WORK TASK: The goal is a clean copy of all the data below, with pictures dropped and everything else retyped exactly.

RECORDED DATA:
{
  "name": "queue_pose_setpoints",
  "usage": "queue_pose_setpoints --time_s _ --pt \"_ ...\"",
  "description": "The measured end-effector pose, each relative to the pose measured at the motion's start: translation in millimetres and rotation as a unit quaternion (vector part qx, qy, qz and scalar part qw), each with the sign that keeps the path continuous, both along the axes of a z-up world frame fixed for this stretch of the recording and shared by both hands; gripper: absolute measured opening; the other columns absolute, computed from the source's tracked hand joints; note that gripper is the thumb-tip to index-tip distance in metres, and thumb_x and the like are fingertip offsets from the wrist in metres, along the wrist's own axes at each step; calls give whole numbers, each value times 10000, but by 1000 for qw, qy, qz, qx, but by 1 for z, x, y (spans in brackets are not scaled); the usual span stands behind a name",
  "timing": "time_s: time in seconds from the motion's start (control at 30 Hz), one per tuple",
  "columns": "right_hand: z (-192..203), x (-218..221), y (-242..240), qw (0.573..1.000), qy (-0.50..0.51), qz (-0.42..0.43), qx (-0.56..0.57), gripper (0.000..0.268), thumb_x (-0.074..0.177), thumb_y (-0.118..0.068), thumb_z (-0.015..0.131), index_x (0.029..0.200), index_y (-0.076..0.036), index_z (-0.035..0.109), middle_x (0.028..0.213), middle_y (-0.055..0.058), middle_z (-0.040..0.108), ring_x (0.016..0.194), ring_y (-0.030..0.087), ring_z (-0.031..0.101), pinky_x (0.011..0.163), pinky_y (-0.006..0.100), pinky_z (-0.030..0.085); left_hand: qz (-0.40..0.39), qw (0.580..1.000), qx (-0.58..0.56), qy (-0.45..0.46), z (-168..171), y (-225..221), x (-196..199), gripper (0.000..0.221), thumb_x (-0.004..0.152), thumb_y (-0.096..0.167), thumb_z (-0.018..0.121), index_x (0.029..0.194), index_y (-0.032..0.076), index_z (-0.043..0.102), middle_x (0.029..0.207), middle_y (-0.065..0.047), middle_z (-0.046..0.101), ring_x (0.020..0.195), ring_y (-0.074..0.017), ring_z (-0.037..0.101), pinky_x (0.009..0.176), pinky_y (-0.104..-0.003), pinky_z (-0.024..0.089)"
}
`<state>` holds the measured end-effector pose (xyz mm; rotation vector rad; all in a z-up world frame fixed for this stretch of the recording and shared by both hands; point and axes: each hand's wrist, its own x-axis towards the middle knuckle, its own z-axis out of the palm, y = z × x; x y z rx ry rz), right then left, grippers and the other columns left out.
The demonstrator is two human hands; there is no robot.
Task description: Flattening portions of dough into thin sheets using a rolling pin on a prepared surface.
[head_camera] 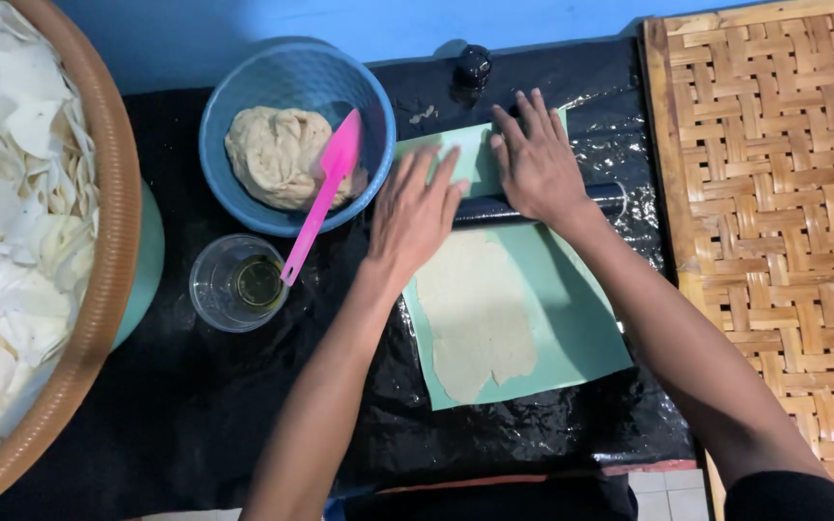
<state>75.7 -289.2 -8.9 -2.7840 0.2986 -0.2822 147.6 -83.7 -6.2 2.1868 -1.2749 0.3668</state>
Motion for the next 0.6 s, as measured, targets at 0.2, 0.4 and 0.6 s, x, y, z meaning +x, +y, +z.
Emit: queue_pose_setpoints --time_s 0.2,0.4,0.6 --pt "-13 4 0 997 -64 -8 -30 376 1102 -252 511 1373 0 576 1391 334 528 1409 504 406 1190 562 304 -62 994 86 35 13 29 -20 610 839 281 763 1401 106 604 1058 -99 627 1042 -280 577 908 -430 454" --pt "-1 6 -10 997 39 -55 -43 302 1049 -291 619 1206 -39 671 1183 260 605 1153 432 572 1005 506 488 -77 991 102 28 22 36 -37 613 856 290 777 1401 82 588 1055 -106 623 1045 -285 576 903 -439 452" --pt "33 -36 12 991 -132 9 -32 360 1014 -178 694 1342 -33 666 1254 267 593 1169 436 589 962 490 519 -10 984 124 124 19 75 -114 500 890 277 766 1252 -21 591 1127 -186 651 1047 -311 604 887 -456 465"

OUTPUT FOR THIS TASK:
{
  "name": "queue_pose_setpoints",
  "usage": "queue_pose_setpoints --time_s _ --pt \"_ ...\"",
  "description": "The measured end-effector pose, each relative to the pose measured at the motion's start: translation in millimetres and rotation as a unit quaternion (vector part qx, qy, qz and scalar part qw), each with the sign that keeps the path continuous, both along the axes of a z-up world frame fixed for this stretch of the recording and shared by both hands; gripper: absolute measured opening; the other columns absolute, computed from the source's tracked hand joints; note that gripper is the thumb-tip to index-tip distance in metres, and thumb_x and the like are fingertip offsets from the wrist in metres, along the wrist's own axes at each step; calls give whole numbers, each value times 10000, but by 1000 for qw, qy, qz, qx, but by 1 for z, x, y (spans in brackets are not scaled); the usual span stands behind a name",
  "timing": "time_s: time in seconds from the motion's start (control at 30 Hz), one per tuple",
  "columns": "right_hand: z (-192..203), x (-218..221), y (-242..240), qw (0.573..1.000), qy (-0.50..0.51), qz (-0.42..0.43), qx (-0.56..0.57), gripper (0.000..0.268), thumb_x (-0.074..0.177), thumb_y (-0.118..0.068), thumb_z (-0.015..0.131), index_x (0.029..0.200), index_y (-0.076..0.036), index_z (-0.035..0.109), middle_x (0.028..0.213), middle_y (-0.055..0.058), middle_z (-0.040..0.108), ring_x (0.016..0.194), ring_y (-0.030..0.087), ring_z (-0.031..0.101), pinky_x (0.011..0.163), pinky_y (-0.006..0.100), pinky_z (-0.030..0.085); left_hand: qz (-0.40..0.39), qw (0.580..1.000), qx (-0.58..0.56), qy (-0.45..0.46), z (-168..171), y (-225..221), x (-196..199), gripper (0.000..0.221), thumb_x (-0.004..0.152), thumb_y (-0.096..0.167), thumb_z (-0.018..0.121), index_x (0.029..0.194), index_y (-0.032..0.076), index_z (-0.043..0.102), middle_x (0.029..0.207), middle_y (-0.065..0.047), middle_z (-0.046..0.101), ring_x (0.020..0.195), ring_y (-0.074..0.017), ring_z (-0.037..0.101), pinky_x (0.009..0.176), pinky_y (-0.104..-0.003), pinky_z (-0.024..0.089)"
}
`<state>` holds the measured end-effector pose (xyz mm; rotation vector rad; all in a z-up world frame fixed for this stretch of the recording and shared by both hands; point and axes: each hand's wrist, its own x-axis towards the middle knuckle, its own z-axis out of the palm, y = z × x; x y z rx ry rz), right then left, grippers and the other columns left out.
The demonstrator is two human hands; there is no robot.
Task description: Flattening portions of dough into thin sheets using a rolling pin on a prepared surface.
[head_camera] 
<state>75.7 -289.2 -8.9 -2.7840 0.2986 -0.2822 147.6 -83.7 -6.2 2.1868 -1.2749 0.3668</state>
Motion for the next 0.6 s, as measured, targets at 0.2, 0.4 and 0.6 s, x, y, z meaning +x, +y, +z.
Emit: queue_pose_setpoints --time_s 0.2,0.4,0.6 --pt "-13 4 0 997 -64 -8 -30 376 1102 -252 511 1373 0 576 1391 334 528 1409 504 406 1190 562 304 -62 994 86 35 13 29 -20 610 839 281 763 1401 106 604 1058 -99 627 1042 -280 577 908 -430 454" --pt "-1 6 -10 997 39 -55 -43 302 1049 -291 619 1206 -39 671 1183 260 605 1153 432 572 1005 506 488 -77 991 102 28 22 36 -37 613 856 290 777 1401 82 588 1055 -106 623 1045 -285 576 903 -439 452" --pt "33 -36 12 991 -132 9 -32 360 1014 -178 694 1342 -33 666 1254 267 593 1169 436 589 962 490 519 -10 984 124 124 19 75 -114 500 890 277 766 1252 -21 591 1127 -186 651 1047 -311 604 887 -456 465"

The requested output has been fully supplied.